Exploring the Weakness of the JPY – Insights from Action Forex

Market movers today

With no market movers in the calendar focus will be on central bank comments as both Lagarde and Powell will speak this evening.

The 60 second overview

China: Chinese economies remains on the brink of deflation after CPI inflation dropped to -0.2% y/y in October and thus back to negative territory. The drop was slightly bigger than expected by consensus.

Japan: Bank of Japan chair Ueda reiterated that the central bank will keep easy policy until inflation target is in sight, while adding that the order of the normalisation process for the yield curve control and negative interest rate policies had not been decided yet.

Oil: Oil prices fell further yesterday with Brent dropping below USD80/bbl. With no oil specific news to report, it may be that the oil market has started to price a bigger downturn in global economic growth, which would likely hit global oil demand along the way.

Equities: Global equities were almost unchanged yesterday. Relatively big regional differences with Asia trailing especially Europe. It is maybe worth nothing that Denmark was outperforming because of mostly well received earnings. On that note, it is rare to see 4 stocks up almost 10% and 1 down 12% in just one day for the OMXC25 index. Globally, energy was again lagging the rest as the oil price continues to drop. Elsewhere the preference for cyclical growth is still dominating with yields ticking lower. In the US: Dow -0.1%, S&P 500 +0.1%, Nasdaq +0.1%, Russell 2000 -1.1%. Asian markets are catching up this morning, mostly driven by the renewed appetite for tech and cyclical stocks. Futures in Europe and US are roughly unchanged.

FI: Yesterday was mostly about lower rates, lower inflation (with 5y5y EUR swap touching 2.43%, lowest since June) and flattening of the euro curves from the long end. We saw a number of ECB hawks on the wires, not least Wunsch pointing to downside risks to growth and upside risks to inflation, yet they were largely ignored by markets. Similar was the tier2 releases yesterday, captured by the ECB’s Consumer expectations survey, ticked higher for the 12m ahead.
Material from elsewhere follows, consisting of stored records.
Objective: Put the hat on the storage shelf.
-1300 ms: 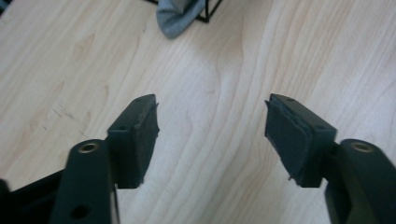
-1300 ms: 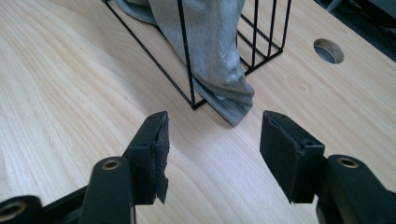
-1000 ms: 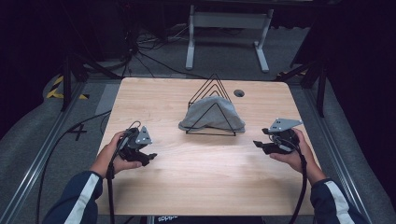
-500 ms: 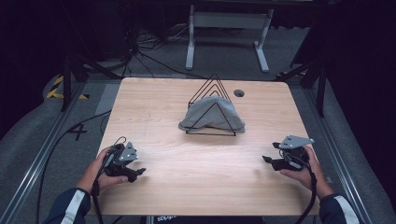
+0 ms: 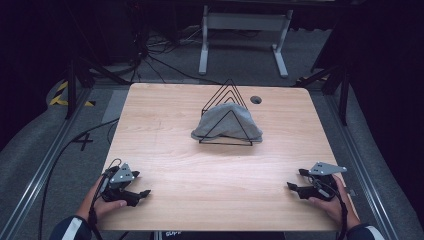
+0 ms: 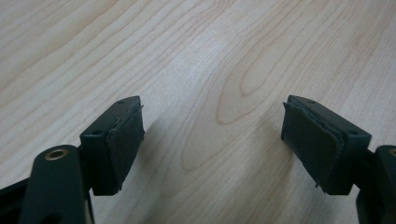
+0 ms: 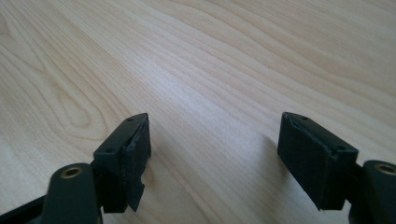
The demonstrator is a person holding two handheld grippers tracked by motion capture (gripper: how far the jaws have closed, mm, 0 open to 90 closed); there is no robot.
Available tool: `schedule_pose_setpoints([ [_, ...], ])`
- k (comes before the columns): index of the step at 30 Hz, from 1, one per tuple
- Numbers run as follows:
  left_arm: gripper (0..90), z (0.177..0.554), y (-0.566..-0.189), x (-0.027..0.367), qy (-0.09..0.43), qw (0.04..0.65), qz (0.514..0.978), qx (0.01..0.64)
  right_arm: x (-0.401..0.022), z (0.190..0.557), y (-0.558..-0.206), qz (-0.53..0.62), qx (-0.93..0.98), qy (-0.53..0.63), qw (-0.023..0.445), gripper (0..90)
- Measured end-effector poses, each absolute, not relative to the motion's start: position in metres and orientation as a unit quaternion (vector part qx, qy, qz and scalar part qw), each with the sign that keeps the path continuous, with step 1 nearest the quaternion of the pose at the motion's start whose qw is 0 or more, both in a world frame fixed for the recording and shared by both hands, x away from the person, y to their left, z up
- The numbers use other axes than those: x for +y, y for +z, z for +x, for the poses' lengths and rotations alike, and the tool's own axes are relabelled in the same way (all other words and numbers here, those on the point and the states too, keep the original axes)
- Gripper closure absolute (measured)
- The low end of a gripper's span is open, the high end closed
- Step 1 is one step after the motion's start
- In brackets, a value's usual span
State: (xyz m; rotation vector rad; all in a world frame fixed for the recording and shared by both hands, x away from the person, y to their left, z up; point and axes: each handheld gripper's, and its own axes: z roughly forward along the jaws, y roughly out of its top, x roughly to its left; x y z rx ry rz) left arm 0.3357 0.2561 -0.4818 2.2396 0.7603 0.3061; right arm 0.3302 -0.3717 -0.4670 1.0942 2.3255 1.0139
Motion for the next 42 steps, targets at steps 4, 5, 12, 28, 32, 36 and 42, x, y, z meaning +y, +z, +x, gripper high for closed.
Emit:
schedule_pose_setpoints([
  [4, 17.9, 0.3316, -0.4825, 0.256, 0.125, 0.368, 0.866, 0.314, -0.3756, 0.3273, -0.4676, 0.399, 0.821, 0.359, 0.195, 23.3],
  [5, 17.5, 0.3315, -0.4826, 0.2559, 0.125, 0.368, 0.866, 0.315, -0.3755, 0.3272, -0.4677, 0.399, 0.821, 0.359, 0.194, 23.2],
  [12, 14.9, 0.3313, -0.4834, 0.255, 0.13, 0.368, 0.862, 0.323, -0.3751, 0.328, -0.468, 0.406, 0.819, 0.355, 0.197, 20.4],
  [28, 14.0, 0.3315, -0.4835, 0.2548, 0.132, 0.367, 0.861, 0.326, -0.3744, 0.329, -0.4681, 0.412, 0.815, 0.355, 0.198, 19.1],
  [32, 14.0, 0.3315, -0.4835, 0.2548, 0.132, 0.367, 0.861, 0.326, -0.3744, 0.329, -0.4681, 0.413, 0.815, 0.355, 0.198, 19.1],
  [36, 13.2, 0.331, -0.4832, 0.2537, 0.13, 0.364, 0.861, 0.329, -0.3746, 0.3293, -0.4682, 0.413, 0.815, 0.353, 0.199, 18.2],
  [42, 11.9, 0.3314, -0.4828, 0.2534, 0.13, 0.36, 0.863, 0.33, -0.3746, 0.3293, -0.4682, 0.414, 0.815, 0.353, 0.199, 18.2],
])
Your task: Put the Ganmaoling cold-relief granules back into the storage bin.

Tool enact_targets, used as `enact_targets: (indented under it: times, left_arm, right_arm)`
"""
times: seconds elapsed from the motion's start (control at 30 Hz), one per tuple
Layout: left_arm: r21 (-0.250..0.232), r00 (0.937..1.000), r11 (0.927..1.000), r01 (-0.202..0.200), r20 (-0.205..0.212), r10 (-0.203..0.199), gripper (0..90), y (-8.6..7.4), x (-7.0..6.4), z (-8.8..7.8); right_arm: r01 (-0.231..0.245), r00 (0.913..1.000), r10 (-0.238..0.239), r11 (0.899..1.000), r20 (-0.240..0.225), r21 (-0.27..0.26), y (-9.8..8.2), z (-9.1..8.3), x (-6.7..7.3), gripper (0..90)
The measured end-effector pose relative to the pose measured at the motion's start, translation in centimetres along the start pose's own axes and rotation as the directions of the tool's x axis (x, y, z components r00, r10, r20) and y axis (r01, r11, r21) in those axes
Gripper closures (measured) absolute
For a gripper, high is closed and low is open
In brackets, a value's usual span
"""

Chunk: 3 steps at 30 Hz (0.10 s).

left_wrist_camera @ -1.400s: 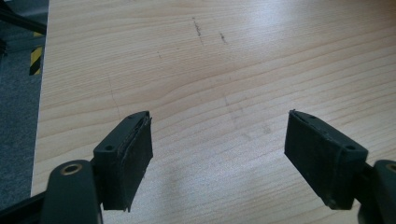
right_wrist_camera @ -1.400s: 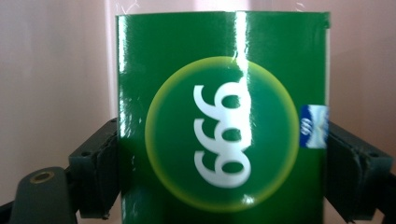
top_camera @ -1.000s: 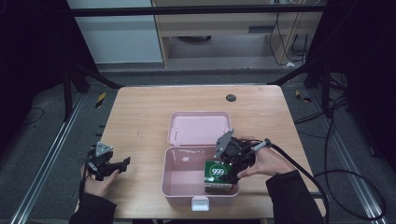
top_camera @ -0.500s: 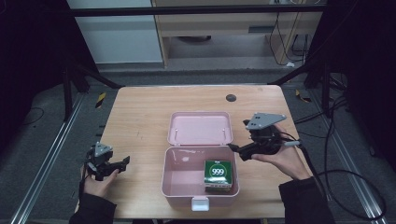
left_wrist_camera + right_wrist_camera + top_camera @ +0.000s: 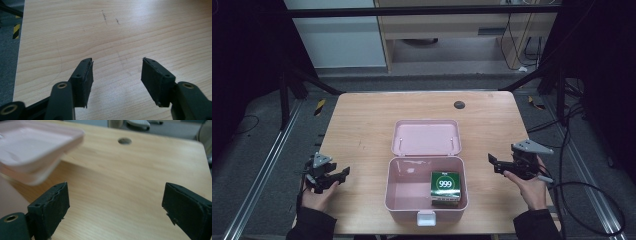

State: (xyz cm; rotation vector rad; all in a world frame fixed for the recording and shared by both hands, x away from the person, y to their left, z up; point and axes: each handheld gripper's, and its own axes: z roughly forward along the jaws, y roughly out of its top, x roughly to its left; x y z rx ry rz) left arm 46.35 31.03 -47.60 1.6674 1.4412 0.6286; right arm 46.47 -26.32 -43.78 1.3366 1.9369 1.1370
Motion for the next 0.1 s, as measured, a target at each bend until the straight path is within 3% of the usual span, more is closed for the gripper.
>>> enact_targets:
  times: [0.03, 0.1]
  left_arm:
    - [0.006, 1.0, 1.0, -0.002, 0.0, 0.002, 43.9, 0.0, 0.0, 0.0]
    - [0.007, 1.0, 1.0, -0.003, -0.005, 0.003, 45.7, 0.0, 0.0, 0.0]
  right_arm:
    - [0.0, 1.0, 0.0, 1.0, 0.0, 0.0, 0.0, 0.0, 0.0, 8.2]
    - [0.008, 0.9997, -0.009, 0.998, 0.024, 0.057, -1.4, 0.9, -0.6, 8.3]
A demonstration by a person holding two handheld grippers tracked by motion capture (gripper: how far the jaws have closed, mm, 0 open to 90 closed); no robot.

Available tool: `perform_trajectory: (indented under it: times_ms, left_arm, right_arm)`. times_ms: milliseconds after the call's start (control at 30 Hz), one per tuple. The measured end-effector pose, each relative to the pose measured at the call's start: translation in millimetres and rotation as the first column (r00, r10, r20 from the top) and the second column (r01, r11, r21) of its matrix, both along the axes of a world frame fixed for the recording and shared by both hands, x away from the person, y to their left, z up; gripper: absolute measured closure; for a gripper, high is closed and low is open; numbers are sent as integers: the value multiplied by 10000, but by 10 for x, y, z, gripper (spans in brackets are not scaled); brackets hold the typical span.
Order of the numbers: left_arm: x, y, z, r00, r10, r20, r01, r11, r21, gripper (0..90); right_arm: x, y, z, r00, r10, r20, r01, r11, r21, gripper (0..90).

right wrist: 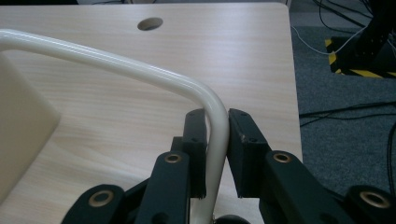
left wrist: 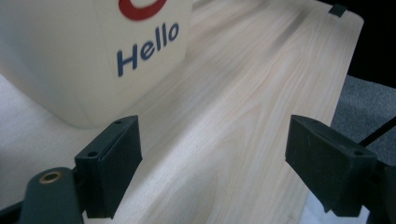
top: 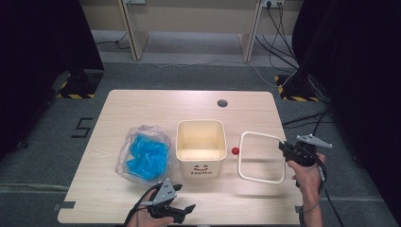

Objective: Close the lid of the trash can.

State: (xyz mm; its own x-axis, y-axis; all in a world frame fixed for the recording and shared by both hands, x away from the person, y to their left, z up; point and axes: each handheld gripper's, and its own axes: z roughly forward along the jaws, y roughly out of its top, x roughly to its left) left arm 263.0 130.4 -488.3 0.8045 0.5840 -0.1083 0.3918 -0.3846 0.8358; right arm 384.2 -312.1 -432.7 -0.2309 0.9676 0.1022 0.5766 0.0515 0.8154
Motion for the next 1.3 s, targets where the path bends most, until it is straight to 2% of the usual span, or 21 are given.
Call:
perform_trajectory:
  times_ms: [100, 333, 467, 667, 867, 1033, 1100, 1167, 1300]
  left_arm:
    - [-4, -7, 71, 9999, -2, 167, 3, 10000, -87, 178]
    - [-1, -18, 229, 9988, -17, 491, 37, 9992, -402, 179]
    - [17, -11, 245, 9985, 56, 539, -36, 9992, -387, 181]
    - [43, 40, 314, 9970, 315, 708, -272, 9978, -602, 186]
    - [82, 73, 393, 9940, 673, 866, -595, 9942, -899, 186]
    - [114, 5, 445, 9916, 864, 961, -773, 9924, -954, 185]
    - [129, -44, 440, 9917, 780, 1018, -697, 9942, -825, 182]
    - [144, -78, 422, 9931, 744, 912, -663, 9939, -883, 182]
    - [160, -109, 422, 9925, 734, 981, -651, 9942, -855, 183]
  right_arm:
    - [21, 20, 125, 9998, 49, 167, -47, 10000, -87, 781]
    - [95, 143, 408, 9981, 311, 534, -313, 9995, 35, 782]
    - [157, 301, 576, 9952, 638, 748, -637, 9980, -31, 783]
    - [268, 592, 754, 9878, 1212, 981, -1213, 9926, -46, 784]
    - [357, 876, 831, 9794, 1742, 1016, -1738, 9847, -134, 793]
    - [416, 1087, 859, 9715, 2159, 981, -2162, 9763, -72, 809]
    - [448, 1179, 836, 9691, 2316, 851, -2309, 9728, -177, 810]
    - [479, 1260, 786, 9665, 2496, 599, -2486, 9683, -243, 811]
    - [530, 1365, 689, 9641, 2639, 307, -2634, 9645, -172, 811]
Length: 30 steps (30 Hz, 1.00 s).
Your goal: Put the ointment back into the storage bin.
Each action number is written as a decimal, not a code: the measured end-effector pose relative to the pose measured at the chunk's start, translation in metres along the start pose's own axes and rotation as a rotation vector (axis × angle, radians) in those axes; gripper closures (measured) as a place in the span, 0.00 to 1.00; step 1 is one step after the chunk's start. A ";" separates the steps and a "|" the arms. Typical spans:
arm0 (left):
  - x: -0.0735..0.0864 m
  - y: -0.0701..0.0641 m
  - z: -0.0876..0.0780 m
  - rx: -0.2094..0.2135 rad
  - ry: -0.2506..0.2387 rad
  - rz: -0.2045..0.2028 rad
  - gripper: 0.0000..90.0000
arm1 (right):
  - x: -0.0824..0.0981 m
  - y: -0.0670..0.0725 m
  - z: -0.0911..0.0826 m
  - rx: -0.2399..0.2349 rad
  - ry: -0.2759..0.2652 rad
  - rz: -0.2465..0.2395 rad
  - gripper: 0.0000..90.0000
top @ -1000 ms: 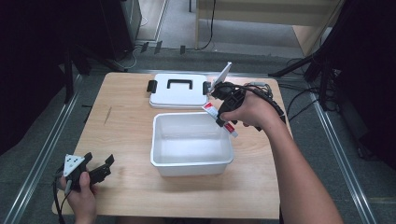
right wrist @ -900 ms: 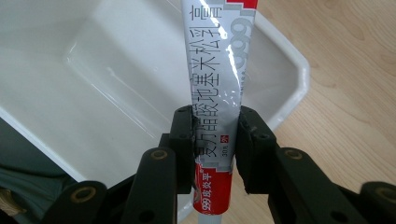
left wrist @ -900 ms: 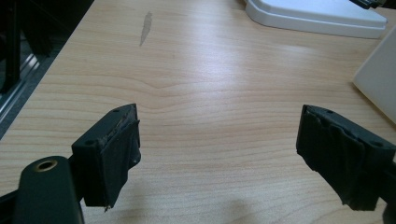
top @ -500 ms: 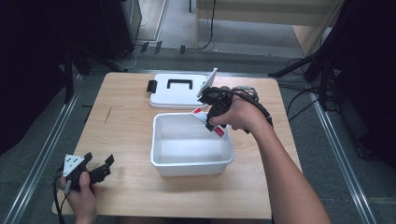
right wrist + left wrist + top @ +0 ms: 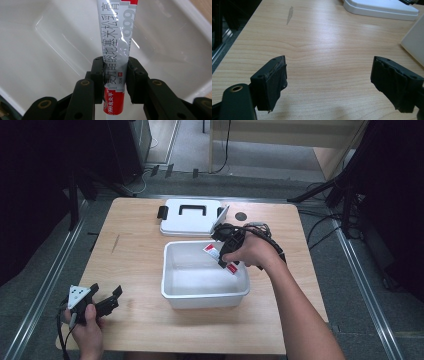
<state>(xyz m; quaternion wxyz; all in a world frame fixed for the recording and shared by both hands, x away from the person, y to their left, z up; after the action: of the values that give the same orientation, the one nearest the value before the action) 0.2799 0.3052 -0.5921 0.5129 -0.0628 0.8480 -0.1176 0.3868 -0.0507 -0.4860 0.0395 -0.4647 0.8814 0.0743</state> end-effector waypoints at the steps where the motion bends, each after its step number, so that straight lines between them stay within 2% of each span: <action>1: 0.000 0.000 0.000 0.000 0.000 0.000 0.16 | 0.001 0.000 0.002 -0.001 0.004 0.006 0.79; 11: 0.000 0.000 0.000 0.000 0.001 0.001 0.16 | 0.009 -0.006 0.027 0.009 0.033 -0.003 0.79; 15: 0.000 0.000 0.000 0.001 0.000 0.001 0.16 | 0.009 -0.005 0.034 0.017 0.037 -0.029 0.79; 21: 0.000 0.000 0.000 0.001 0.000 0.001 0.16 | 0.009 -0.004 0.048 0.028 0.044 -0.031 0.79; 27: 0.000 0.000 0.000 0.001 0.000 0.001 0.16 | 0.007 -0.004 0.060 0.069 0.055 -0.050 0.79; 30: 0.000 0.000 0.000 0.001 0.001 0.001 0.16 | 0.007 -0.003 0.066 0.072 0.066 -0.051 0.79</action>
<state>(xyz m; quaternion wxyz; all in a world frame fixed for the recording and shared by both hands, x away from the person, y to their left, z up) 0.2797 0.3052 -0.5921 0.5125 -0.0620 0.8483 -0.1179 0.3847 -0.0471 -0.5524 0.0291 -0.4874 0.8723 0.0262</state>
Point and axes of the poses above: each handheld gripper's, and its own axes: z roughly forward along the jaws, x roughly out of its underside, y roughly to its left, the point moved 9 cm from there along z, roughly forward along the jaws, and after that the axes turned 6 degrees about -z, right-handed, at the moved point
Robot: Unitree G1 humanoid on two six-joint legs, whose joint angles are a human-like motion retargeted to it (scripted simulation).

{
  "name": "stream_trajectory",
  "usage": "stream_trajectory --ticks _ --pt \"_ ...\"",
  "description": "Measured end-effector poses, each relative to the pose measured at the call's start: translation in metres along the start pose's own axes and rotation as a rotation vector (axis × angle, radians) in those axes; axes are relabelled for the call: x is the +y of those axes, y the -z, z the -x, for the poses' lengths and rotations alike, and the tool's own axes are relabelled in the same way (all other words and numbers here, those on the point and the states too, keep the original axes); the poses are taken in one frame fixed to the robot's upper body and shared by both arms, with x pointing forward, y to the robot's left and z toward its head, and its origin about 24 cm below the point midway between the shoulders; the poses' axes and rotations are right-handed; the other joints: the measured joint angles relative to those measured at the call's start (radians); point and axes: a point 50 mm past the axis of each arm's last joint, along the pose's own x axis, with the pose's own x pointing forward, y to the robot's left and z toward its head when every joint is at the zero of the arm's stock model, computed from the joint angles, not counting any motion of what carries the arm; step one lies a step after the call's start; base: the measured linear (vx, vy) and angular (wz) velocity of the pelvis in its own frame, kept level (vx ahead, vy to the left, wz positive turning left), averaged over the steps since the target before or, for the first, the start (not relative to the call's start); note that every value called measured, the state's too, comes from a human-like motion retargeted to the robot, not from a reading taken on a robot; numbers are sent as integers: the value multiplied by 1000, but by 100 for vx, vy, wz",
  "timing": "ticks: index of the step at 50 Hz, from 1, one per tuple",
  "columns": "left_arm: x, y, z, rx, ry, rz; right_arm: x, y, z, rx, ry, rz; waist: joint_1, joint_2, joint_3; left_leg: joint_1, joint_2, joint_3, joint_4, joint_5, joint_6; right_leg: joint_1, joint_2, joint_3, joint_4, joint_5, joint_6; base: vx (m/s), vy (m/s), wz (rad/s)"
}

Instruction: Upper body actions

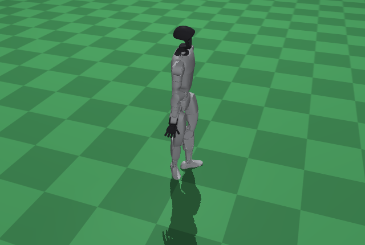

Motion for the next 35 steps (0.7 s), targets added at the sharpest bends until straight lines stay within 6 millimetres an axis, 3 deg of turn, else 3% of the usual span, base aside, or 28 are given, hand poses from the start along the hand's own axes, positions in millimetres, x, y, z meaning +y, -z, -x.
stream_trajectory --ticks 5,9,15,18,23,24,26,29,35 --pt "8 23 0 72 -16 51 5 -32 2 -114 -12 27 -4 -11 -9 -30 -4 -54 41 -34 13 3 -9 -32 6 9 16 8 10 43" --pt "12 28 1 81 -20 68 15 -53 4 -191 -49 52 49 -35 9 -6 -7 -28 52 -74 18 18 -22 -18 14 23 21 11 9 -37" --pt "11 33 0 80 -1 85 25 -49 3 -197 -48 158 49 -51 -24 12 -25 -38 48 -120 19 43 -44 -52 43 45 47 26 15 -1" --pt "10 23 0 55 7 67 27 -38 2 -167 -57 168 9 -34 -14 32 -23 -75 42 -128 30 68 -47 -61 92 81 18 23 14 44" --pt "3 -10 1 -40 31 -16 24 -25 0 -123 -48 124 -34 55 42 78 55 -140 36 -134 34 29 -82 77 352 163 -134 15 11 34" --pt "2 -18 2 -63 32 -30 24 -24 0 -117 -44 116 -37 65 50 83 67 -139 36 -135 34 -8 -103 141 432 157 -140 11 3 -11" --pt "2 -32 4 -108 31 -58 23 -22 0 -106 -42 101 -49 66 63 86 70 -139 32 -136 37 -104 -116 317 560 131 -111 9 2 1" --pt "2 -48 7 -152 23 -89 26 -20 0 -97 -48 83 -92 59 69 76 59 -171 29 -132 44 -214 -45 539 584 86 -52 3 -3 55" --pt "2 -60 10 -190 16 -117 34 -14 -1 -85 -61 100 -147 10 65 76 7 -218 26 -133 51 -252 37 713 289 10 -52 8 -8 49"
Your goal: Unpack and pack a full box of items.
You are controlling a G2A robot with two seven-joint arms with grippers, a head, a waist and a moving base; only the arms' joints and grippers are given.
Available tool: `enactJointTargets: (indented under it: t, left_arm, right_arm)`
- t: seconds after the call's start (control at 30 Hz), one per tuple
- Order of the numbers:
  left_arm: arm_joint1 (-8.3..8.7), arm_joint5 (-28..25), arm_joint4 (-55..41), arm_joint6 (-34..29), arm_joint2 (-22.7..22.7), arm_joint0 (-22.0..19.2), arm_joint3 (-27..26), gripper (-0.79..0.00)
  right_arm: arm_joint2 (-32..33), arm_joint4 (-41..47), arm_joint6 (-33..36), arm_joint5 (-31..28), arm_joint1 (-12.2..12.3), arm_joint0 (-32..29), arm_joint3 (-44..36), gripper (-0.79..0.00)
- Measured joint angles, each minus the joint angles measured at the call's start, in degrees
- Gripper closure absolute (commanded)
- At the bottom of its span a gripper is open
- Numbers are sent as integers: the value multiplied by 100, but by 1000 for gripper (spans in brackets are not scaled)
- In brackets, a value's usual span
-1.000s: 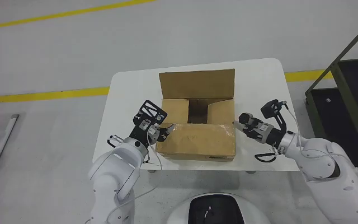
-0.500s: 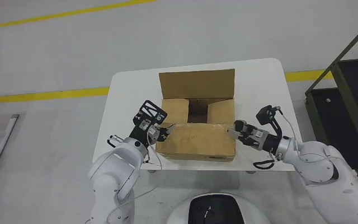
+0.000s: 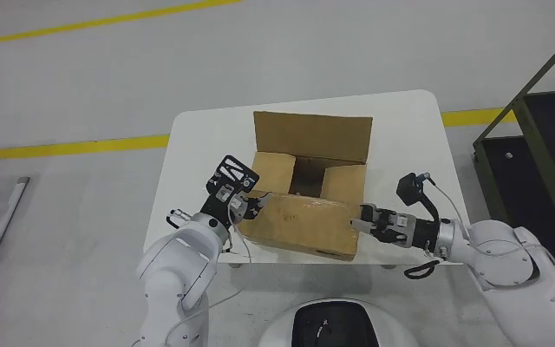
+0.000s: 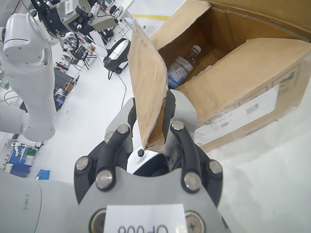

FX: The persistent JPY weakness is a bit of a puzzle to us. The combined drop in US yields and the oil price would normally provide tailwind for JPY, but USD/JPY still hovers above 150. Scandies performed somewhat yesterday, where in particular we note that the slide in NOK came to a halt. On the news front, the Polish central bank surprisingly kept interest rates unchanged, which led to a bounce in PLN.

Credit: A positive tone in the corporate bond market supported by overall risk-on sentiment. Yesterday iTraxx Main was 2bp tighter at 75bp while iTraxx X-over was 6bp tighter at 410bp. The positive tone led to a number of new issues including Heineken, Swedavia and Sandoz. Notably UBS came to the bond market with two USD denominated bonds (including AT1’s) for USD3.5bn in total. The combined order book was more than USD36bn according to Bloomberg! According to Bloomberg the UBS AT1 issue contains a mechanism that would allow the bonds to be converted into ordinary shares once the bank’s articles of association are amended to provide enough conversion capital. In March 2023 Credit Suisse AT1 holders were left with a complete write-down of outstanding AT1’s while the bank’s shareholders managed to retain some value. The equity trigger in the newly issued UBS AT1’s would cushion potential investor losses.

Nordic macro

Statistics Norway will publish wage and employment figures for Q3. Please note that the wage growth will probably be above 6 % y/y in Q3, partly due to the effects from the central wage negotiations in the spring. The figure will still be well in line with Norges Bank’s estimate from the September MPR at 5.5 % for 2023. Any signs of employment stalling could be more important to Norges Bank, as this will indicate that the output gap is falling.

Riksbank releases the second Financial Stability Report this year 09.30 CET, press conference at 11.00 CET with Governor Thedeén. He later presents the report at a meeting 17.00 CET at the Swedish Bankers’ Association. The previous June Report concluded that the Swedish financial system works well despite high inflation and rising rates, but at the same time acknowledged vulnerabilities in the form of high debt burden at real estate companies and banks’ high exposure to this sector. We expect a similar message this time.